Assigned task
Copy out every line of the material below, character for character, apart from the pictures.

Exercise data
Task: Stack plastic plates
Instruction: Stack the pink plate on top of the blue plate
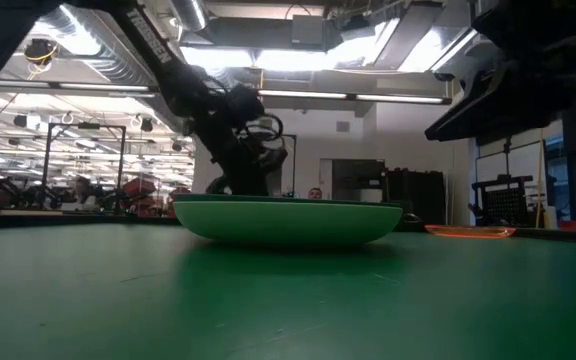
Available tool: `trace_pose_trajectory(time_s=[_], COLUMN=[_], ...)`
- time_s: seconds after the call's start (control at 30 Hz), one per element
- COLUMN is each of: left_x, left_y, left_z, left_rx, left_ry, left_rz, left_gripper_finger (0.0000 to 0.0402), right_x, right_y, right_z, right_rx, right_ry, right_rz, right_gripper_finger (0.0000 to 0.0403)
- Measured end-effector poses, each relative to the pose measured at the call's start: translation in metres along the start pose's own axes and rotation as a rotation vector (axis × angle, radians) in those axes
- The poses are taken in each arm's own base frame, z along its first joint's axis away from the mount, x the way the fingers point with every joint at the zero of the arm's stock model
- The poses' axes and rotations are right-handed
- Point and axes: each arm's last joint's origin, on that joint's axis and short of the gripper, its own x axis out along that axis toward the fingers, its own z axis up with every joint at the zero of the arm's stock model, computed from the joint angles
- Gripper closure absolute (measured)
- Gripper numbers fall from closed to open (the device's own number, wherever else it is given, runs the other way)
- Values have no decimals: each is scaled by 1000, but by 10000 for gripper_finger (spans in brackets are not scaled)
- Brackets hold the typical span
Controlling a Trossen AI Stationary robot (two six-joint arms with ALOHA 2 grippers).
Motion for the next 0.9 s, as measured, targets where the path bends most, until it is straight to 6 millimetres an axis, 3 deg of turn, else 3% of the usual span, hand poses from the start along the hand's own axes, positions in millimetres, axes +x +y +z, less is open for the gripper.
trace_pose_trajectory(time_s=[0.27,0.5,0.67,0.9], left_x=[-50,-98,-120,-126], left_y=[-26,-54,-74,-92], left_z=[23,29,14,-19], left_rx=[47,102,239,345], left_ry=[-129,-203,-143,64], left_rz=[-50,-129,-179,-228], left_gripper_finger=[400,400,400,400], right_x=[0,0,0,0], right_y=[0,1,1,1], right_z=[-1,-2,-1,-1], right_rx=[17,17,18,19], right_ry=[11,15,17,15], right_rz=[-1,18,25,25], right_gripper_finger=[263,263,263,263])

Task solution
Task: Stack plastic plates
Instruction: Stack the pink plate on top of the blue plate
Available tool: `trace_pose_trajectory(time_s=[_], COLUMN=[_], ...)`
- time_s: seconds after the call's start (control at 30 Hz), one per element
- COLUMN is each of: left_x, left_y, left_z, left_rx, left_ry, left_rz, left_gripper_finger (0.0000 to 0.0402), right_x, right_y, right_z, right_rx, right_ry, right_rz, right_gripper_finger (0.0000 to 0.0403)
- Measured end-effector poses, each relative to the pose measured at the call's start: translation in metres along the start pose's own axes and rotation as a rotation vector (axis × angle, radians) in those axes
- The poses are taken in each arm's own base frame, z along its first joint's axis away from the mount, x the way the fingers point with every joint at the zero of the arm's stock model
- The poses' axes and rotations are right-handed
- Point and axes: each arm's last joint's origin, on that joint's axis and short of the gripper, its own x axis out along that axis toward the fingers, its own z axis up with every joint at the zero of the arm's stock model, computed from the joint angles
- Gripper closure absolute (measured)
- Gripper numbers fall from closed to open (the device's own number, wherever else it is given, runs the other way)
- Values have no decimals: each is scaled by 1000, but by 10000 for gripper_finger (spans in brackets are not scaled)
- Brackets hold the typical span
Controlling a Trossen AI Stationary robot (two six-joint arms with ALOHA 2 grippers).
Motion for the next 0.9 s, as measured, targets where the path bends most, until it is straight to 6 millimetres an axis, 3 deg of turn, else 3% of the usual span, hand poses from the start along the hand's own axes, positions in millimetres, axes +x +y +z, less is open for the gripper.
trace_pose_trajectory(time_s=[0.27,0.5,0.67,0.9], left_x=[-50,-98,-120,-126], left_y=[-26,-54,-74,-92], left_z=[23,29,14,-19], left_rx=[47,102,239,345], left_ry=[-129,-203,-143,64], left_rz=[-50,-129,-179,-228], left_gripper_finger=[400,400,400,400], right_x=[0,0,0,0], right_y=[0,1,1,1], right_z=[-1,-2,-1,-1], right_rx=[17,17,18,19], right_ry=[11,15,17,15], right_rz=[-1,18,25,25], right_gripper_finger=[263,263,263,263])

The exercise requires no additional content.